Another former resident, named only as Fergie, said she had been admitted to Smyllum in 1959.

She recounted sharing dirty bathwater, being force-fed porridge - and nuns using crucifixes as ‘weapons’.

Fergie said: ‘They would call you “devil’s spawn”, “immoral,”; they would say, “’you’ll be nothing in life”…’

In June, Sister Ellen Flynn, leader of the Daughters of Charity of St Vincent de Paul in Britain, was asked at the SCAI about alleged abuse at Smyllum.

She said: ‘We accept accusations have been made and we are appalled something like that may have been acceptable, and very sorry, but we cannot confirm there was abuse.’

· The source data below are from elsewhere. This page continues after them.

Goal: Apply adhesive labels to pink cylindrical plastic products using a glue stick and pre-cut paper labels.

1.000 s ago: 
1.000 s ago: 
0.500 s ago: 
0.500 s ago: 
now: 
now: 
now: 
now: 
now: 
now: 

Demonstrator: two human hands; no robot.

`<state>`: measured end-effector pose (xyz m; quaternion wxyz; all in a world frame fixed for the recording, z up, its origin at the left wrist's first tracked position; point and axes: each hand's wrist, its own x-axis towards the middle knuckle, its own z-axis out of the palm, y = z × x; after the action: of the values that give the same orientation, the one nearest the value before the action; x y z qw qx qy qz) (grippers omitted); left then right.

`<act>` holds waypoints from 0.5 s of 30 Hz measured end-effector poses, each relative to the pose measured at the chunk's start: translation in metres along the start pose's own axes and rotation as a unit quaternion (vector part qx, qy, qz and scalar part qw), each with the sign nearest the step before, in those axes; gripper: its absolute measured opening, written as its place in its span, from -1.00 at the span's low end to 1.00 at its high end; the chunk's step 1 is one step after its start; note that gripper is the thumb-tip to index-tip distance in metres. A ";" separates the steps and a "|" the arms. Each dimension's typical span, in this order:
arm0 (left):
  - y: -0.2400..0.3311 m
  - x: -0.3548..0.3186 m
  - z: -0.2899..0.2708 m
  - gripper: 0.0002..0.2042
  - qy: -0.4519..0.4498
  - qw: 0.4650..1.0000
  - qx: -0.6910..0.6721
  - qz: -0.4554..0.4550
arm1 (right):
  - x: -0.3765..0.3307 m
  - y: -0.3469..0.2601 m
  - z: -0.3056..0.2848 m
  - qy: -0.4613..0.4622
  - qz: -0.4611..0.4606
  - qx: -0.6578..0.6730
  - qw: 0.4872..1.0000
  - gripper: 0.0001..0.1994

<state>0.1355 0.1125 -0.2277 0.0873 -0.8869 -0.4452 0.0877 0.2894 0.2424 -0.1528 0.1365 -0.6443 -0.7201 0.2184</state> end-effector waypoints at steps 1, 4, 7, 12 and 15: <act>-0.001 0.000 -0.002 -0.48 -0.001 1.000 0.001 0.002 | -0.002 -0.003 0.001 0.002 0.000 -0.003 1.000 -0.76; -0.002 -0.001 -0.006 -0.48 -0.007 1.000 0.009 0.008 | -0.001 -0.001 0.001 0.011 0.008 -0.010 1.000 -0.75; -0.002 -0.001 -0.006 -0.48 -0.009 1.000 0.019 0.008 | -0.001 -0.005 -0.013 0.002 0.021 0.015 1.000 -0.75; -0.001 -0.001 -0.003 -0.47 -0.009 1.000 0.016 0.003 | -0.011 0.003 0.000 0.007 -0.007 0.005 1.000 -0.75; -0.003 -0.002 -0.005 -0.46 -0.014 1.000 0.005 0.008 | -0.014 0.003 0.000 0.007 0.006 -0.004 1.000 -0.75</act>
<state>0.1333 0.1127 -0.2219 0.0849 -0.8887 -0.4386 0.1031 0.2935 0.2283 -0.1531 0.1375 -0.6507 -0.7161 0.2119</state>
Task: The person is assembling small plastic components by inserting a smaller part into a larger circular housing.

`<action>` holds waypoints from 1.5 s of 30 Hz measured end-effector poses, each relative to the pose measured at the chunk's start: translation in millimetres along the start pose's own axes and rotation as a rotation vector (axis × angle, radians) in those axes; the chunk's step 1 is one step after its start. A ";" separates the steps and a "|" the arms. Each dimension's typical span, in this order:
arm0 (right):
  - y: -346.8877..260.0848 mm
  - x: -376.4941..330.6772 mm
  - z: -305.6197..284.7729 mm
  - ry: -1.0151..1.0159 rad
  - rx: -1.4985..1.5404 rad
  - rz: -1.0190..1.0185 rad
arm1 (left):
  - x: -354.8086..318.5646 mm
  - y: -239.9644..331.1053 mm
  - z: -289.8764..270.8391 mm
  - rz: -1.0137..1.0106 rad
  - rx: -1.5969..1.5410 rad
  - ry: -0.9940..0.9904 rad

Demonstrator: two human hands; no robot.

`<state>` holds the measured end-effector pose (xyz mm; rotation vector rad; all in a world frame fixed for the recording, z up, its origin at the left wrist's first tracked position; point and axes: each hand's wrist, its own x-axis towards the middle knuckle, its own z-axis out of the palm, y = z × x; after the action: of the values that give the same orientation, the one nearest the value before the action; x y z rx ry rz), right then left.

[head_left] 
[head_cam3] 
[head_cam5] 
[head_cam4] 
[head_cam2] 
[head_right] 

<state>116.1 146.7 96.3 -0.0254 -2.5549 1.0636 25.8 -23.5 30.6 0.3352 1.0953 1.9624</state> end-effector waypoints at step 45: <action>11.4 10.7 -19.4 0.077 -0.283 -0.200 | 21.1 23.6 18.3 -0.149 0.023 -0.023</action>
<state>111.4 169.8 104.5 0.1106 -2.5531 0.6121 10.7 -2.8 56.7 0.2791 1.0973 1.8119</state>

In opening statements to the inquiry on yesterday, John Scott QC, senior counsel for INCAS, said the name Smyllum will be ‘forever associated with suffering’.

He said: ‘Just how could abuse of such extent and duration occur without knowledge, especially given how closely knit a community the place was?

‘Either people knew because they were involved or they knew and did nothing to stop it or nobody took time to find out what life was like in this showpiece home.

‘The Smyllum way became shorthand for wicked abuse.

‘The Smyllum way did not involve only one or two abusers, it involved many abusers and took place over decades.

‘It seems to have been part of the institutional memory of the place.’